At last she came to where Flann stood and lifting her eyes she looked at him. "I had companions," said Flann, "but they have gone away."
"They are unmannerly," said Flame-of-Wine with anger, and she turned away.
Flann took the rose from under his cloak. Its fragrance came to Flame-of-Wine and she turned to him again.
"This is the Rose of Sweet Smells," said Flann. "Will you take it from me, Princess?"
She came back to him and took the rose in her hand, and there was wonder in her face.
"It will never wither, and its fragrance will never fail," said Flann. "It is the Rose of Sweet Smells. A King's daughter should have it."
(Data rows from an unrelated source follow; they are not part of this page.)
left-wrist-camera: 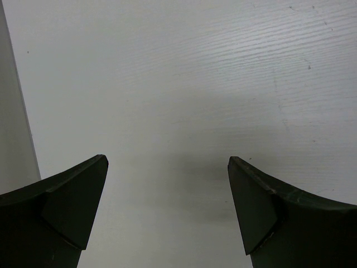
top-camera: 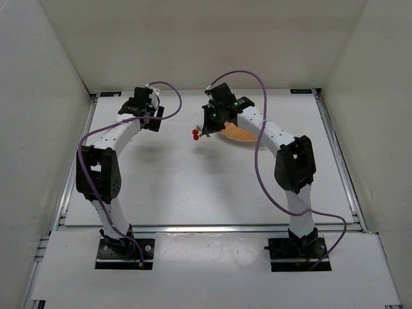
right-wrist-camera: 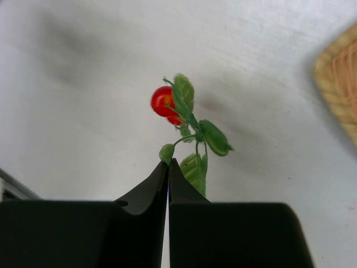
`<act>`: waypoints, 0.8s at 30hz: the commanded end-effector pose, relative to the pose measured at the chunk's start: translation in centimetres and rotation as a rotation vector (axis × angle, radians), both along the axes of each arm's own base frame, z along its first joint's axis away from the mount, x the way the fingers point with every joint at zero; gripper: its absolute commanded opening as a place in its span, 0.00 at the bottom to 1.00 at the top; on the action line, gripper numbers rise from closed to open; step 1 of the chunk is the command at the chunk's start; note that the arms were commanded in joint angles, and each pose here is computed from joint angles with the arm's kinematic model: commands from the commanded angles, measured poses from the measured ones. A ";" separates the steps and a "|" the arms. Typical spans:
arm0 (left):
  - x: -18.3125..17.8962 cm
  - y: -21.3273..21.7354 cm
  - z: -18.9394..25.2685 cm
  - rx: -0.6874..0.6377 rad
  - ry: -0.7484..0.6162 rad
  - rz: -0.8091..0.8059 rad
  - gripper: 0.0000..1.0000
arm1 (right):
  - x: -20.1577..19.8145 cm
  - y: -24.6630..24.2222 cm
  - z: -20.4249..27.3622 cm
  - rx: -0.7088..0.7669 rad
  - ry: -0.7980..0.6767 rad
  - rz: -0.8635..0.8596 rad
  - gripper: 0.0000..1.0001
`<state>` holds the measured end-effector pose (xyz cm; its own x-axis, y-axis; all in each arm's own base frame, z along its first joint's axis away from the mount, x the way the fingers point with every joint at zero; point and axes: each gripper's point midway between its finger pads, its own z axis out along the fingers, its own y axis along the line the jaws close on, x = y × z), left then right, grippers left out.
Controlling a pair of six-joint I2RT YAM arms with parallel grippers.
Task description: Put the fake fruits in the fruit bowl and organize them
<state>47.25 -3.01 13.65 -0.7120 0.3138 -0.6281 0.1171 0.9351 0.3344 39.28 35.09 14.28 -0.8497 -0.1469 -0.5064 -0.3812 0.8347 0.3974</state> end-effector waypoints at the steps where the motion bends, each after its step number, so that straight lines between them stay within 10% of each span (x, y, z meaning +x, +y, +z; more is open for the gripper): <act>1: 0.2 -0.2 1.0 -0.026 -0.025 0.002 1.00 | 2.5 -1.4 5.6 0.103 -0.072 -0.081 0.00; 11: 0.0 -0.1 0.9 -0.024 -0.016 0.002 1.00 | 11.4 -12.5 3.5 0.094 -0.046 -0.430 0.00; 24: -0.2 -0.1 0.1 -0.021 0.002 0.002 1.00 | 10.2 -20.0 -4.5 0.005 0.118 -0.565 0.00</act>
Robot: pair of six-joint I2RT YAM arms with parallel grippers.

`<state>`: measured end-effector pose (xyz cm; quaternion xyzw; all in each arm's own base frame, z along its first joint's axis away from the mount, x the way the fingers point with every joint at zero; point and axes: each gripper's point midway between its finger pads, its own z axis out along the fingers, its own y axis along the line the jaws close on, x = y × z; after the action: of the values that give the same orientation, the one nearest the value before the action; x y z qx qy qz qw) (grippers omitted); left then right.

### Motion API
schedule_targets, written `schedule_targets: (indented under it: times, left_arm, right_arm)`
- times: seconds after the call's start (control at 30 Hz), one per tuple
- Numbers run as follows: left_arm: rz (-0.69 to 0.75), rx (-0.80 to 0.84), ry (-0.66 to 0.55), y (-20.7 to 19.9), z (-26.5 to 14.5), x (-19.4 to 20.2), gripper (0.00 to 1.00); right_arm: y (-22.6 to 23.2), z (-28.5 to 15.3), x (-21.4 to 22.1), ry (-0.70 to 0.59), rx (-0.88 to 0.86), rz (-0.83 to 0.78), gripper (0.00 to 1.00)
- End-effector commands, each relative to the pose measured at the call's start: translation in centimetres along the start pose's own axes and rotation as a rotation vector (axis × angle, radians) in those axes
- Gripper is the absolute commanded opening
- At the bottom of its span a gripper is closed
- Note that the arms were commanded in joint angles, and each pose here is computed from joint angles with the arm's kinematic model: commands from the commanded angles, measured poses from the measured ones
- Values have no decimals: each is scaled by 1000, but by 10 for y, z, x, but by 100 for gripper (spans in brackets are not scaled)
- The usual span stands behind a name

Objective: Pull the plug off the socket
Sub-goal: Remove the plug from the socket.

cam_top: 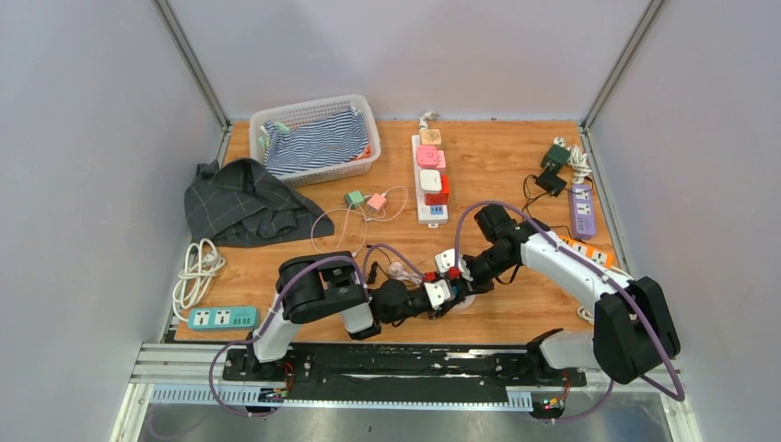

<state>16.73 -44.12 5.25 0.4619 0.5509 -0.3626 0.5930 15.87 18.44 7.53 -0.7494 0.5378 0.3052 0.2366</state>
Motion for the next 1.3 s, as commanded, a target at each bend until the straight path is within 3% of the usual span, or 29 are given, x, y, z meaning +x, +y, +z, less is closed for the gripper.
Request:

Flame-of-Wine held the rose in her hand, and smiled on Flann. "What is your name, King's Son?" said she, with bright and friendly eyes.
"Flann," he said.
"Walk with me, Flann," said she. They walked along the orchard paths, and the youths and maidens turned towards the fragrance that the Rose of Sweet Smells gave. Flame-of-Wine laughed, and said, "They all wonder at the treasure you have brought me, Flann. If you could hear what I shall tell them about you! I shall tell them that you are the son of a King of Arabia--no less. They will believe me because you have brought me such a treasure! I suppose there is nothing more wonderful than this rose!"
Then Flann told her about the other wonderful thing he had seen--the Comb of Magnificence. "A King's daughter should have such a treasure," said Flame-of- Wine. "Oh, how jealous I should be if someone brought the Comb of Magnificence to either of my two sisters--to Bloom-of-Youth or Breast-of-Light. I should think then that this rose was not such a treasure after all."
When he was leaving the orchard she plucked a flower and gave it to him. "Come and walk in the orchard with me to-morrow," she said.
"Surely I will come," said Flann. "Bring the Comb of Magnificence to me too," said she. "I could not be proud of this rose, and I could not love you so well for bringing it to me if I thought that any other maiden had the Comb of Magnificence. Bring it to me, Flann."
"I will bring it to you," said Flann.